If an RCFE resident has run out of savings and meets the SSI income requirements, they may be eligible to receive SSI at the pension and care rate. Once an RCFE resident qualifies for SSI, RCFE will have to accept the SSI maintenance and care fee, known as the non-medical care fee outside the home (NMOHC), as full payment for basic services. If a person runs out of money while in a nursing home, the facility can discharge them for non-payment. However, the person can avoid this outcome by seeking financial support.
Low-income older people who, according to the evaluation, require a level of care in a nursing home are likely to be eligible for Medicaid, which can be used to cover the cost of care in a nursing home. Medicare, Medicaid, veterans benefits and Social Security benefits can help older people and their families pay for care in a nursing home if they don't have money. Some families are concerned about their ability to afford this level of care, as the costs of caring for the elderly continue to rise. Fortunately, there are several payment methods that can help ensure that your loved one gets the care they need. In addition, you can explore other care options for older people that may better meet their needs and are often less expensive than a nursing home.
Nursing homes will continue to house those who have run out of money if they have already started the Medicaid application process. This means that, even if Medicaid hasn't yet been approved, the resident still has the right to continue living in the nursing home. However, it's still highly recommended to plan the Medicaid application process well in advance before money runs out to avoid Medicaid transfer fines that can delay approval of benefits. This highly controlled process of “going broke” is called Medicaid spending reduction. Cost reduction rules are complex, so it is advisable to consult a lawyer specializing in law for the elderly to plan the process in detail.
Seniors can use their Social Security benefits to help pay for the costs of a nursing home, although they are unlikely to cover the full amount. In addition to private funding, long-term care insurance, Medicaid, Medicare, veterans benefits, and Social Security benefits can be used to help pay for nursing home costs. Medicare doesn't cover extended nursing home stays, but it can be used to provide short-term skilled nursing care after an injury or illness. If you don't have money, Medicaid is the main payer for nursing home care, as long as you meet the eligibility criteria.
If you've applied for Medicaid but haven't yet been approved or rejected, you have pending Medicaid status, which means you can start getting care right away in some nursing homes and caregivers. Yes, a nursing home can discharge a patient when Medicare stops paying, but appropriate notice must be given. With more than 1.4 million Americans living in nursing homes across the country, there's a good chance that at some point you'll consider receiving nursing care for yourself or a loved one. In addition to nursing homes, assisted living facilities have different levels of care depending on the resident's needs.

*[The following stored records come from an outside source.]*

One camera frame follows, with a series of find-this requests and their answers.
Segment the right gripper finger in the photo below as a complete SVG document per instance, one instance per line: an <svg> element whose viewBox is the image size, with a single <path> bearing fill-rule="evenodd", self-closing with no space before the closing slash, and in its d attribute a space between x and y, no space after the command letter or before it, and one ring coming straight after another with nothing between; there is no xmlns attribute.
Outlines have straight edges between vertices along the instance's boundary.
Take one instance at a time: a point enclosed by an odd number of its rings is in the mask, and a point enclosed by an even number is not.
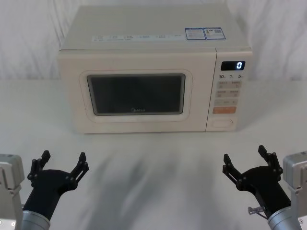
<svg viewBox="0 0 307 230"><path fill-rule="evenodd" d="M283 169L279 164L277 154L275 152L267 152L263 145L259 145L258 153L266 161L276 181L279 182L281 180L281 174L283 173Z"/></svg>
<svg viewBox="0 0 307 230"><path fill-rule="evenodd" d="M224 155L222 172L235 184L237 190L247 191L247 175L240 173L232 164L228 154Z"/></svg>

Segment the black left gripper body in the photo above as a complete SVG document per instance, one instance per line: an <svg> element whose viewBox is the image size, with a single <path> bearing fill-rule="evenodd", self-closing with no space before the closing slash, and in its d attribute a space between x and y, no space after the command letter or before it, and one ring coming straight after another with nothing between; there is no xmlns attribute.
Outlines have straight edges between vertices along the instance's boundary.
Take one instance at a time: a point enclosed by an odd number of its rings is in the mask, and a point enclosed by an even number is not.
<svg viewBox="0 0 307 230"><path fill-rule="evenodd" d="M31 170L28 179L33 189L23 210L38 213L50 220L60 197L77 188L76 177L75 173L61 170Z"/></svg>

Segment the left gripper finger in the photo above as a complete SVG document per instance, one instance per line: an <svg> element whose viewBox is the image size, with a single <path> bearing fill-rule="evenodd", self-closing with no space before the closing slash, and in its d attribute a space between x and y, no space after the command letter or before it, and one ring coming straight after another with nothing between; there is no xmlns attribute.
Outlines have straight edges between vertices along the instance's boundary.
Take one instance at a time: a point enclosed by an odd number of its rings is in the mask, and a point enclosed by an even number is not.
<svg viewBox="0 0 307 230"><path fill-rule="evenodd" d="M38 174L43 170L45 164L49 161L51 155L48 150L45 150L39 159L33 159L30 172L27 179L31 181L31 186L34 186Z"/></svg>
<svg viewBox="0 0 307 230"><path fill-rule="evenodd" d="M75 190L79 181L89 171L86 155L82 152L79 156L76 166L71 172L64 172L64 190Z"/></svg>

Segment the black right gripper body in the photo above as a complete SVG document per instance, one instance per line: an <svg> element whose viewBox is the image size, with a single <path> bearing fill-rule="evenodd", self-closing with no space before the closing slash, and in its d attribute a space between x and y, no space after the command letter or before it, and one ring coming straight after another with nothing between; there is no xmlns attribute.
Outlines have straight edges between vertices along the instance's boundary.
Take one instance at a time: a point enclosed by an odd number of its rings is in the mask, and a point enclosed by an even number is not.
<svg viewBox="0 0 307 230"><path fill-rule="evenodd" d="M244 173L236 171L236 187L239 191L252 193L258 204L264 208L267 217L276 211L289 207L291 201L279 184L283 170L260 166L247 170Z"/></svg>

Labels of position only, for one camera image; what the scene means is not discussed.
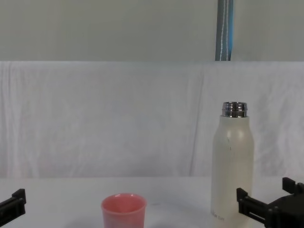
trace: white table
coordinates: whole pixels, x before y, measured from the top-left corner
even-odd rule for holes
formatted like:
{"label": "white table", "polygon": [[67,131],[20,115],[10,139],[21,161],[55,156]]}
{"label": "white table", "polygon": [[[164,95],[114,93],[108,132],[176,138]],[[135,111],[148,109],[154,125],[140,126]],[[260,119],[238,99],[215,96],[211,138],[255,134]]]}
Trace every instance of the white table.
{"label": "white table", "polygon": [[[253,196],[267,203],[286,195],[281,178],[255,180],[254,185],[264,189],[254,188]],[[148,200],[146,228],[209,228],[209,178],[1,179],[0,186],[1,201],[19,188],[27,196],[26,214],[5,228],[102,228],[100,203],[119,192]]]}

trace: bottle
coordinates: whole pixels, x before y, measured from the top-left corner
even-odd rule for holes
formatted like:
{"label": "bottle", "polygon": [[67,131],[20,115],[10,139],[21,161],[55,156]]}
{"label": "bottle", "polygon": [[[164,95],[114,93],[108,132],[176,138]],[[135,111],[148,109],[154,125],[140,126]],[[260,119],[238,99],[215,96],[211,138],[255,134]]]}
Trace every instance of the bottle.
{"label": "bottle", "polygon": [[225,102],[213,139],[212,228],[248,228],[250,218],[239,214],[237,188],[251,194],[254,141],[247,104]]}

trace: pink cup
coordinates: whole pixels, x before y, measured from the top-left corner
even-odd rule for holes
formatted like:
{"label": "pink cup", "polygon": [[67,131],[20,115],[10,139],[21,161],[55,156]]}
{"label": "pink cup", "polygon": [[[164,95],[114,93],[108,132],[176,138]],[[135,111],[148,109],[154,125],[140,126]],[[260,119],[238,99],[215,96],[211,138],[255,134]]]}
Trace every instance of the pink cup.
{"label": "pink cup", "polygon": [[121,193],[104,199],[104,228],[143,228],[147,202],[144,197]]}

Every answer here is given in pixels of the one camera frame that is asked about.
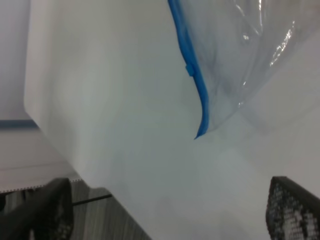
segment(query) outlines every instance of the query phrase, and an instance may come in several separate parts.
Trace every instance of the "clear plastic bag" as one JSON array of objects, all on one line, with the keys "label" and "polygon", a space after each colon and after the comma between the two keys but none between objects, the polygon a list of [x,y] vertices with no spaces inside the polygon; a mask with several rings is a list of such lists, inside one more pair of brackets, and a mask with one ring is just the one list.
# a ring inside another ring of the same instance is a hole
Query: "clear plastic bag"
[{"label": "clear plastic bag", "polygon": [[202,104],[197,137],[245,104],[320,26],[319,0],[168,2]]}]

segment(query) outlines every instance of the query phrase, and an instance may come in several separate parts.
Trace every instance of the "plastic zipper bag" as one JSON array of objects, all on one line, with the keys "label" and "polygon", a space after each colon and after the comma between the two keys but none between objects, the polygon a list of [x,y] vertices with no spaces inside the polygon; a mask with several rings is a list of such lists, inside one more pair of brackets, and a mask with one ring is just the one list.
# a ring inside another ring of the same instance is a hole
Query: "plastic zipper bag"
[{"label": "plastic zipper bag", "polygon": [[230,118],[320,26],[318,0],[168,3],[202,105],[196,137]]}]

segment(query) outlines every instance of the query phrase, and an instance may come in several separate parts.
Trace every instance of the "gray carpet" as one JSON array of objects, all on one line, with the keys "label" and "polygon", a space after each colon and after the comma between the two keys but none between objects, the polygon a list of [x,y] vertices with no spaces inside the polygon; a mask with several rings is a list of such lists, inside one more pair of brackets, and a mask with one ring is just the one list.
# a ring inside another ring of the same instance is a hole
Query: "gray carpet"
[{"label": "gray carpet", "polygon": [[[73,202],[108,194],[105,189],[90,189],[82,181],[71,185]],[[23,202],[21,192],[6,196],[6,202],[4,213]],[[72,240],[150,240],[113,197],[75,206],[73,214]]]}]

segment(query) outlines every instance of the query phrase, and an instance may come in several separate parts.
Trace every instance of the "white surface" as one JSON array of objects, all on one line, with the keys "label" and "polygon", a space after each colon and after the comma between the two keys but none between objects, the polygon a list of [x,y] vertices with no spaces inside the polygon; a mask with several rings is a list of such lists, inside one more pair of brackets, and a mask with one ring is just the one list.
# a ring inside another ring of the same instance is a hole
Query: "white surface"
[{"label": "white surface", "polygon": [[61,177],[80,179],[38,129],[0,131],[0,193]]},{"label": "white surface", "polygon": [[0,0],[0,120],[30,119],[24,109],[29,0]]},{"label": "white surface", "polygon": [[194,140],[201,104],[166,0],[32,0],[25,107],[152,239],[270,239],[272,176],[320,196],[319,39]]}]

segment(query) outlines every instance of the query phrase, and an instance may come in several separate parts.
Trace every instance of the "blue zipper seal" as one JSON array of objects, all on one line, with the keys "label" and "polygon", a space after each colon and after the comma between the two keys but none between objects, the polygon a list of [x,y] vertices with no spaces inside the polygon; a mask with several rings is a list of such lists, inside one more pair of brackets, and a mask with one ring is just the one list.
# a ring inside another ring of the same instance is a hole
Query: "blue zipper seal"
[{"label": "blue zipper seal", "polygon": [[176,28],[179,48],[186,63],[186,70],[193,77],[196,89],[199,93],[202,106],[202,119],[195,139],[204,135],[209,127],[209,96],[204,78],[197,62],[196,54],[188,33],[186,21],[180,6],[180,0],[168,0]]}]

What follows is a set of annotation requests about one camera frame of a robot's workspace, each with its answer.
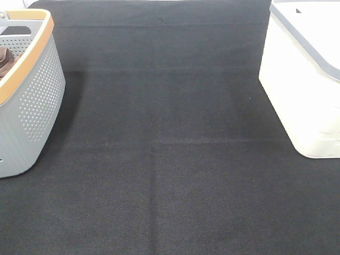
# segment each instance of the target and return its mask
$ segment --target white plastic container
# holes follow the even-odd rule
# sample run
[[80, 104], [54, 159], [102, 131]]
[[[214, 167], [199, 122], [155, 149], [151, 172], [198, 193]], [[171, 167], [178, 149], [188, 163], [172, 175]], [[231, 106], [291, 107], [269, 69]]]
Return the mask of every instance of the white plastic container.
[[65, 79], [48, 11], [0, 12], [0, 26], [26, 26], [30, 35], [0, 35], [0, 46], [23, 54], [0, 81], [0, 177], [20, 174], [37, 160], [55, 122]]
[[296, 150], [340, 157], [340, 2], [273, 0], [259, 79]]

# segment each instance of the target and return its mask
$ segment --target gray bin lid
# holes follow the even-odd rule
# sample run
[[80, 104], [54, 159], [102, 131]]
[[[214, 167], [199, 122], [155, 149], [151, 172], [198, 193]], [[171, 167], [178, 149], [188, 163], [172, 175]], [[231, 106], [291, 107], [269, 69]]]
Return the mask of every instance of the gray bin lid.
[[324, 72], [340, 80], [339, 0], [273, 0], [270, 11]]

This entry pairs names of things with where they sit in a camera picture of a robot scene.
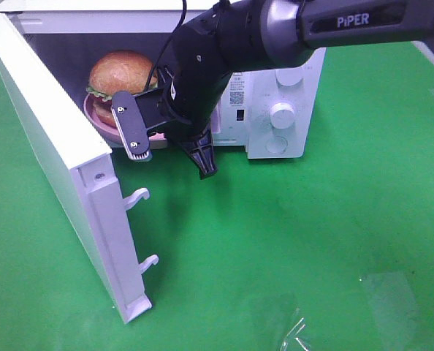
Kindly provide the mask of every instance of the black cable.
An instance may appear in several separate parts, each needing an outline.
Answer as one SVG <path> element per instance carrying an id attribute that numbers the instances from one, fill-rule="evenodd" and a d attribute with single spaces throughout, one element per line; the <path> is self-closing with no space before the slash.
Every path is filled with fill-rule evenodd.
<path id="1" fill-rule="evenodd" d="M 173 32 L 171 33 L 171 35 L 168 36 L 167 41 L 165 42 L 164 46 L 160 50 L 159 56 L 157 56 L 157 59 L 154 62 L 153 66 L 152 66 L 152 68 L 151 68 L 151 70 L 149 72 L 149 76 L 147 77 L 147 81 L 145 82 L 144 91 L 149 90 L 149 85 L 151 84 L 152 75 L 155 72 L 155 70 L 157 69 L 157 66 L 159 65 L 160 58 L 162 57 L 162 55 L 164 54 L 164 52 L 167 49 L 168 45 L 172 41 L 173 34 L 175 34 L 175 32 L 181 27 L 181 25 L 185 21 L 186 11 L 187 11 L 186 0 L 182 0 L 182 2 L 183 2 L 183 9 L 181 10 L 180 20 L 178 21 L 178 24 L 176 25 L 175 29 L 173 29 Z"/>

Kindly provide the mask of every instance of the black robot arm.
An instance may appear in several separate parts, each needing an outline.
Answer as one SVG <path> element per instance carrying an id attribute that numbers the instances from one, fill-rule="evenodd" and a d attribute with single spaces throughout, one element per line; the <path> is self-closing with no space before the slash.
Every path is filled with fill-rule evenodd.
<path id="1" fill-rule="evenodd" d="M 298 67 L 321 47 L 409 40 L 434 52 L 434 0 L 220 0 L 174 33 L 177 72 L 135 97 L 134 112 L 148 116 L 144 133 L 164 132 L 204 178 L 217 171 L 210 115 L 233 72 Z M 153 96 L 157 104 L 143 103 Z M 114 109 L 121 104 L 113 97 Z"/>

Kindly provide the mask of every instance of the sticker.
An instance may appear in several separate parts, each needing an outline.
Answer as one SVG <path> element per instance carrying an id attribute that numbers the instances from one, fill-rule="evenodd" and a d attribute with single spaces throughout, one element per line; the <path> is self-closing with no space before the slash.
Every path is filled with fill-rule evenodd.
<path id="1" fill-rule="evenodd" d="M 176 98 L 176 90 L 175 90 L 175 86 L 173 85 L 173 82 L 172 82 L 172 86 L 170 86 L 170 95 L 172 96 L 173 100 Z"/>
<path id="2" fill-rule="evenodd" d="M 245 78 L 243 73 L 236 72 L 229 81 L 230 106 L 241 106 L 245 103 Z"/>

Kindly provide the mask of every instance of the microwave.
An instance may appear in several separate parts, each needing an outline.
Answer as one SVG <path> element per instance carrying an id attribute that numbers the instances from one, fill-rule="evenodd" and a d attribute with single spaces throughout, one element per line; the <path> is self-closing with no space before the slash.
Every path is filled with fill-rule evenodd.
<path id="1" fill-rule="evenodd" d="M 186 20 L 213 3 L 190 0 Z M 123 198 L 110 158 L 112 148 L 121 146 L 85 115 L 85 88 L 92 66 L 113 50 L 135 50 L 154 60 L 178 22 L 180 6 L 170 0 L 0 3 L 1 79 L 124 322 L 152 307 L 142 275 L 159 257 L 138 260 L 140 243 L 135 247 L 126 215 L 150 195 L 147 184 L 138 184 Z M 211 117 L 213 145 L 242 146 L 249 159 L 302 156 L 324 54 L 316 50 L 297 68 L 235 73 Z M 172 51 L 161 61 L 173 68 Z M 152 145 L 166 144 L 161 137 Z"/>

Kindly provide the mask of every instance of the green table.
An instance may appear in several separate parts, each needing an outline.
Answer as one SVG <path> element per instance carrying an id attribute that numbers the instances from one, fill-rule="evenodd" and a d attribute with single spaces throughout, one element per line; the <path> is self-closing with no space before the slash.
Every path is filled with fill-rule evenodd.
<path id="1" fill-rule="evenodd" d="M 154 307 L 123 325 L 0 81 L 0 350 L 434 350 L 434 67 L 328 50 L 305 156 L 113 161 Z"/>

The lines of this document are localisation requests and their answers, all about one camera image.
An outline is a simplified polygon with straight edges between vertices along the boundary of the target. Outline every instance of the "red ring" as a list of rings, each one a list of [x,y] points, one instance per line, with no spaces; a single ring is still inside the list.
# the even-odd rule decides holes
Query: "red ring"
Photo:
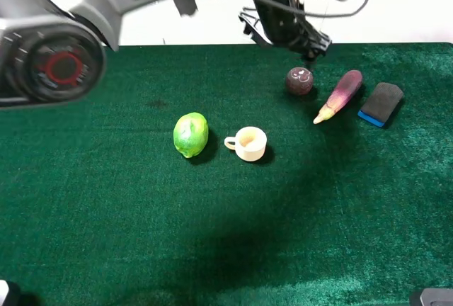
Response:
[[[65,57],[72,58],[75,61],[76,71],[74,72],[74,74],[72,76],[70,76],[67,79],[59,79],[52,73],[53,66],[55,65],[56,62],[60,61],[61,59],[65,58]],[[72,84],[73,86],[76,86],[77,85],[76,81],[79,78],[79,76],[81,75],[83,68],[84,68],[84,64],[81,62],[81,60],[78,57],[74,56],[70,52],[61,52],[61,53],[54,55],[52,58],[50,58],[49,62],[45,66],[45,74],[47,75],[47,77],[49,77],[50,80],[54,81],[57,84]]]

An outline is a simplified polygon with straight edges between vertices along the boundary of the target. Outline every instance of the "toy eggplant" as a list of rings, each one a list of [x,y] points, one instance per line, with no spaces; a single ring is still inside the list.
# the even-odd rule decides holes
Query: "toy eggplant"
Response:
[[[350,70],[340,79],[332,91],[326,104],[323,105],[313,123],[318,124],[323,120],[332,118],[355,95],[362,85],[362,73]]]

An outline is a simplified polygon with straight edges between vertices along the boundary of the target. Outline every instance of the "small mug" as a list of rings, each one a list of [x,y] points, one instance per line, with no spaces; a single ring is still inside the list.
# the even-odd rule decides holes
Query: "small mug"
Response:
[[[244,161],[258,161],[264,155],[268,138],[258,127],[243,127],[235,137],[225,138],[224,144]]]

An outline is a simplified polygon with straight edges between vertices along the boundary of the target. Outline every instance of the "white wall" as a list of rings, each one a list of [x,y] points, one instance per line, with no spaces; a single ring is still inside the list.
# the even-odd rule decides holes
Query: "white wall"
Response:
[[[78,0],[54,0],[68,9]],[[142,8],[124,19],[122,45],[251,43],[238,12],[251,0],[197,0],[199,11],[181,18],[171,1]],[[362,0],[306,0],[306,10],[354,11]],[[451,0],[369,0],[351,18],[309,20],[334,43],[453,42]]]

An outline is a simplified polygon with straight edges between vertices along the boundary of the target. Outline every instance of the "cup handle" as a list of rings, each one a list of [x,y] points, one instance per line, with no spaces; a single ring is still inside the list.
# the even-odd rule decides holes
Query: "cup handle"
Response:
[[[234,150],[236,148],[236,145],[232,145],[232,143],[236,144],[236,138],[235,137],[227,137],[224,141],[225,147],[227,147],[230,150]]]

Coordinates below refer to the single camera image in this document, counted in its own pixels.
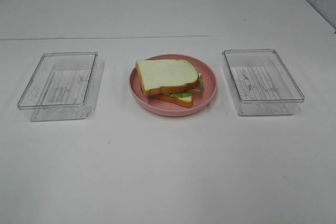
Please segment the container rim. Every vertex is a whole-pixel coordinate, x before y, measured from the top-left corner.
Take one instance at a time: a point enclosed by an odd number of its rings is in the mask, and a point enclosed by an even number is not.
[[[28,105],[28,106],[22,106],[21,103],[26,95],[26,93],[28,92],[28,89],[31,85],[31,83],[33,82],[43,60],[46,58],[46,57],[54,57],[54,56],[67,56],[67,55],[94,55],[94,58],[93,58],[93,62],[92,62],[92,65],[91,65],[91,72],[90,72],[90,76],[89,76],[89,80],[88,80],[88,85],[86,87],[86,90],[85,90],[85,94],[84,94],[84,99],[81,103],[73,103],[73,104],[51,104],[51,105]],[[30,78],[23,94],[21,95],[19,101],[17,102],[17,108],[19,110],[32,110],[32,109],[55,109],[55,108],[66,108],[66,107],[81,107],[83,106],[87,99],[88,99],[88,88],[92,82],[92,74],[94,72],[94,69],[95,69],[95,65],[97,64],[97,57],[98,57],[98,52],[96,51],[88,51],[88,52],[51,52],[51,53],[46,53],[46,54],[43,54],[42,57],[40,58],[38,64],[37,64],[37,67],[35,68],[34,70],[34,73],[32,75],[32,77]]]
[[[298,91],[299,95],[301,96],[301,98],[298,99],[269,99],[269,100],[265,100],[265,99],[260,99],[260,100],[243,100],[239,94],[238,91],[238,87],[237,84],[235,82],[235,79],[233,77],[232,71],[231,71],[231,67],[230,64],[227,60],[226,55],[227,54],[234,54],[234,53],[245,53],[245,52],[272,52],[276,58],[278,59],[278,61],[280,62],[281,66],[283,67],[283,69],[285,70],[286,74],[288,75],[289,79],[291,80],[292,84],[294,85],[294,87],[296,88],[296,90]],[[296,84],[296,82],[294,81],[292,75],[289,73],[288,69],[286,68],[285,64],[283,63],[283,61],[281,60],[281,58],[279,57],[278,53],[274,50],[274,49],[243,49],[243,50],[224,50],[222,52],[222,55],[224,57],[224,60],[226,62],[226,64],[228,65],[228,70],[229,70],[229,74],[230,74],[230,79],[231,82],[234,84],[235,87],[235,92],[237,94],[237,97],[239,99],[239,102],[241,103],[253,103],[253,102],[263,102],[263,103],[270,103],[270,102],[292,102],[292,103],[303,103],[305,101],[305,96],[302,94],[300,88],[298,87],[298,85]]]

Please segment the table surface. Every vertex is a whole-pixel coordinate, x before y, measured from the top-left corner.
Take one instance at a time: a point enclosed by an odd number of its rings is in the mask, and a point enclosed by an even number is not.
[[[333,32],[305,0],[0,0],[0,39]]]
[[[0,41],[0,223],[335,223],[335,36]],[[226,49],[273,48],[306,100],[291,116],[238,116]],[[97,108],[29,122],[16,103],[46,52],[97,51]],[[135,61],[185,54],[215,72],[196,114],[141,108]]]

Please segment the bread slice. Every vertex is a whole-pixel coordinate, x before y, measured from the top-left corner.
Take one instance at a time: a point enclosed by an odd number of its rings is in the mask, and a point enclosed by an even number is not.
[[[174,93],[174,94],[157,94],[153,95],[152,98],[165,101],[176,103],[177,105],[191,108],[193,106],[194,98],[197,94],[202,93],[203,91],[203,80],[202,74],[198,73],[198,85],[192,89],[188,89],[184,92]]]
[[[136,69],[146,97],[160,93],[179,93],[198,84],[197,70],[187,60],[138,60]]]
[[[172,97],[169,94],[156,94],[153,96],[153,98],[165,102],[176,103],[177,105],[183,107],[191,108],[193,106],[194,95],[195,94],[190,94],[187,97]]]

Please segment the pink plate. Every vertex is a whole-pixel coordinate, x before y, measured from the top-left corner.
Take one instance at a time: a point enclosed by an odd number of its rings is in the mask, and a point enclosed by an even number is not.
[[[191,64],[193,64],[197,71],[202,73],[202,79],[204,82],[203,94],[197,95],[195,97],[194,104],[191,108],[185,108],[175,103],[145,97],[141,90],[138,71],[136,68],[134,68],[130,74],[130,88],[138,104],[153,113],[166,116],[189,115],[207,106],[211,99],[214,97],[217,90],[217,80],[212,69],[204,62],[187,55],[158,55],[151,57],[148,60],[161,59],[184,59],[188,60]]]

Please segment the transparent box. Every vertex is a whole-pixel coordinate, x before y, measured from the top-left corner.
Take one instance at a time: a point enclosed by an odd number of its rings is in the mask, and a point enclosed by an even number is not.
[[[30,121],[84,119],[96,104],[97,52],[44,54],[17,107]]]
[[[225,77],[239,115],[290,115],[305,97],[276,51],[227,50]]]

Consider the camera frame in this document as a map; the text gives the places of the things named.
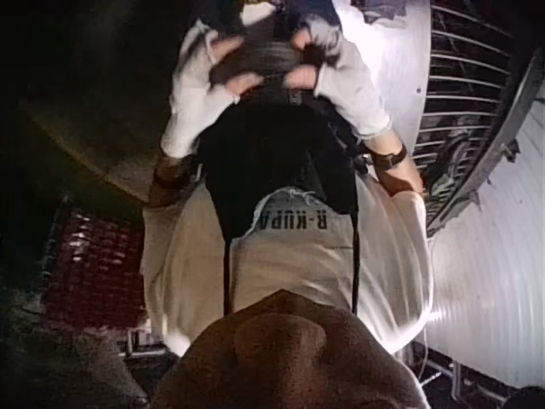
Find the finger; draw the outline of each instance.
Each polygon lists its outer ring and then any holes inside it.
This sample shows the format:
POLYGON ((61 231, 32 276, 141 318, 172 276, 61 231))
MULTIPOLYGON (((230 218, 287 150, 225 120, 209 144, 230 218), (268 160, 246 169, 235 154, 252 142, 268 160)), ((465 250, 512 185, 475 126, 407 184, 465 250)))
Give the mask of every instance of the finger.
POLYGON ((284 79, 284 87, 288 89, 314 89, 318 81, 318 70, 315 66, 298 66, 288 72, 284 79))
POLYGON ((237 75, 225 84, 225 88, 233 95, 240 96, 244 92, 256 87, 263 82, 263 77, 254 72, 237 75))
POLYGON ((300 49, 301 51, 305 49, 305 47, 310 44, 313 41, 310 35, 310 30, 308 28, 302 28, 298 32, 296 32, 293 35, 293 38, 291 38, 291 43, 296 49, 300 49))
POLYGON ((214 63, 217 64, 223 60, 228 54, 232 53, 235 49, 240 47, 244 42, 242 36, 225 38, 223 40, 216 40, 212 43, 212 55, 214 56, 214 63))

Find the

Protect your home and life savings from nursing home costs while getting the benefits you need to pay for care. Even with the highest level of care, assisted living facilities are often much cheaper than nursing homes because they maintain a lower level of on-site healthcare staff and therefore cost less to operate. The following table shows if and in what ways the various payment options can help cover different types of care for the elderly. Although the rules governing nursing homes vary from state to state, in general, these facilities must give 30 days' notice before discharging a person for non-payment.